The effect of general anesthetics on the proton and potassium permeabilities of liposomes

Abstract

The pump-leak hypothesis of general anesthesia proposes that anesthetics act by increasing the functional proton permeability of membranes, particularly those of synaptic vesicles. Since transmembrane proton gradients are required for neurotransmitter accumulation, decay of such gradients by an uncompensated anesthetic-induced leak would result in loss of neurotransmitter from the vesicles, followed by synaptic block and anesthesia. We have tested this hypothesis by determining the effect of four different general anesthetics on the relative permeabilities of liposome membranes to protons and potassium ions. In all cases, physiologically relevant levels of anesthetics caused a 200 to 500 percent increment in ionic permeability.

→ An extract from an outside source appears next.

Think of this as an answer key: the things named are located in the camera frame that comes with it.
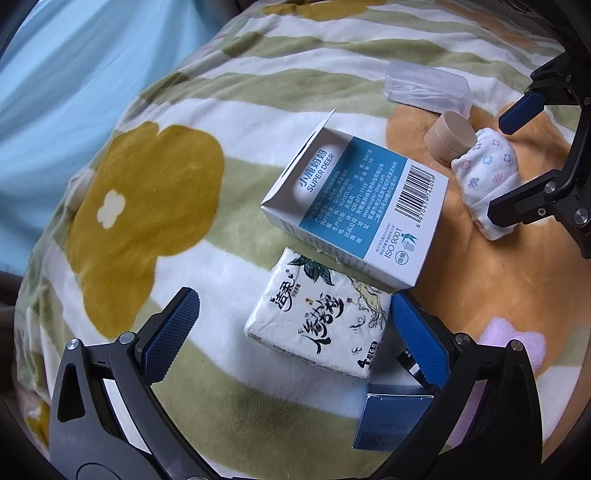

There was no marked preference for protons, suggesting that the anesthetics did not induce a leak specific for this ionic species. Instead the anesthetics appeared to produce a more general defect available to both protons and potassium ions which resulted in a functional increment in proton permeability. These observations were compared with available data on proton transport rates by synaptic vesicle ATPase enzymes. The magnitude of the anesthetic-induced leak could not be compensated by the ATPase, which is only capable of a 40 percent increase in rate when uncoupled. We consider these results to be consistent with the pump-leak hypothesis.